Every line containing the string "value" should be returned from the records.

----

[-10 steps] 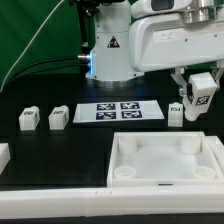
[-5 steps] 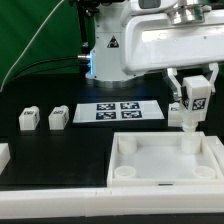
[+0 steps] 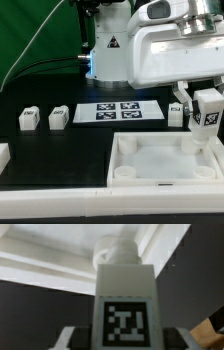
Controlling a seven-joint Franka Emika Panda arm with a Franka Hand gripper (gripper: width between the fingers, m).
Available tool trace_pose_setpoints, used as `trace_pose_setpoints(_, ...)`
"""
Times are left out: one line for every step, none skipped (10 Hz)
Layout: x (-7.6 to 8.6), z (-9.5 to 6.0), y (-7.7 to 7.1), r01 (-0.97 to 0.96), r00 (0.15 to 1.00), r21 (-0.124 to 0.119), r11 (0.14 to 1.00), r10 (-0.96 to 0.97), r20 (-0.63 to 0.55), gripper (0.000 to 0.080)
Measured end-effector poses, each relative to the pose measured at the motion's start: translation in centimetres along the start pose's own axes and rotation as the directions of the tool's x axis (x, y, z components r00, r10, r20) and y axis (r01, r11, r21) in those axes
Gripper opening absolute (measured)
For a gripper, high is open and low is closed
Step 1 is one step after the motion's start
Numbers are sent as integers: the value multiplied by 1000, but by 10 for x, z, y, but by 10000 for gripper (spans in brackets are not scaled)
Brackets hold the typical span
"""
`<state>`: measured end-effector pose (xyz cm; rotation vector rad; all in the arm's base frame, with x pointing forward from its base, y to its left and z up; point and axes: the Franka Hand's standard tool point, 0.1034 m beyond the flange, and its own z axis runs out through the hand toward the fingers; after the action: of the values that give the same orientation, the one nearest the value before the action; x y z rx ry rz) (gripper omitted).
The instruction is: Assemble one leg
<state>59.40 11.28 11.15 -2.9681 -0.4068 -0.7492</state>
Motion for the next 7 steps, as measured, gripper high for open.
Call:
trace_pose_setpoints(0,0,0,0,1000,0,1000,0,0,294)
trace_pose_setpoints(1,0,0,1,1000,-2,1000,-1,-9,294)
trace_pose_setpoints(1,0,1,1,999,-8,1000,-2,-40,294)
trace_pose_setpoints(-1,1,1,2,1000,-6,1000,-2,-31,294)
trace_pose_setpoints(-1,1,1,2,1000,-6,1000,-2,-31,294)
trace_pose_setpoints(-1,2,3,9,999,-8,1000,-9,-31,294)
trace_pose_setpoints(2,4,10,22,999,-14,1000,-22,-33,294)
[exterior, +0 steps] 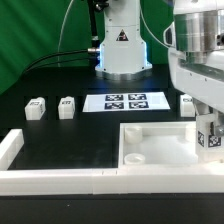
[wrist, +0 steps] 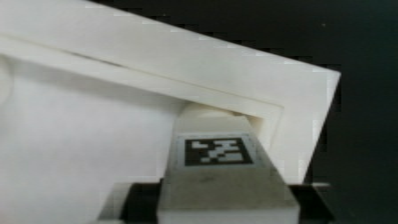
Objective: Assemble one leg
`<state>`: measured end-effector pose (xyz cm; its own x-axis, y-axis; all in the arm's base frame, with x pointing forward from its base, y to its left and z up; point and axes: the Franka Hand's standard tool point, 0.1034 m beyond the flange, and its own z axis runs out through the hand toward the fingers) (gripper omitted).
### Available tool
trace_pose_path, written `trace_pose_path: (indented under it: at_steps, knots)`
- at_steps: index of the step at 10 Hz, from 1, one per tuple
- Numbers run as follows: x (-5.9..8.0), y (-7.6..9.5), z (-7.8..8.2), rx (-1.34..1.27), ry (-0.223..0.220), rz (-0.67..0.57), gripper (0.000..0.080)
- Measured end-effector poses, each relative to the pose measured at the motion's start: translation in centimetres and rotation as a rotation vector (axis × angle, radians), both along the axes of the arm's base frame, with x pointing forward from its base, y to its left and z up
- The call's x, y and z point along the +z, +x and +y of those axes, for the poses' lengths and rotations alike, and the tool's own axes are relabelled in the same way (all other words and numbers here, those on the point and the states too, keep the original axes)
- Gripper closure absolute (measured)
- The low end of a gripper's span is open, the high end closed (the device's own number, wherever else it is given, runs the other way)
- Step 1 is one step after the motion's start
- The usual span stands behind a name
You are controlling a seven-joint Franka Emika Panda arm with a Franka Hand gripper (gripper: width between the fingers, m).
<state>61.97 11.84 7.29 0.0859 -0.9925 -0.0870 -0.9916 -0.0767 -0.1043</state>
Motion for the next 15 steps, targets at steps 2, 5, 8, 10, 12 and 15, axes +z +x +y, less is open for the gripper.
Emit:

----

== Your solution ==
Numbers are sent as integers: the value multiplied by 1000, but by 10 for x, z, y, but by 10000 for gripper (spans in brackets are not scaled)
`<state>`: measured end-effector pose (xyz cm; rotation vector rad; all in the arm's base frame, with x pointing forward from its base, y to its left and z up; point and axes: the Franka Hand's standard tool point, 0.1034 m beyond the flange, and its own z axis runs out through the hand toward the fingers; after the action: of the values that give the same orientation, the one nearest the value before the action; x y z rx ry rz) (gripper omitted).

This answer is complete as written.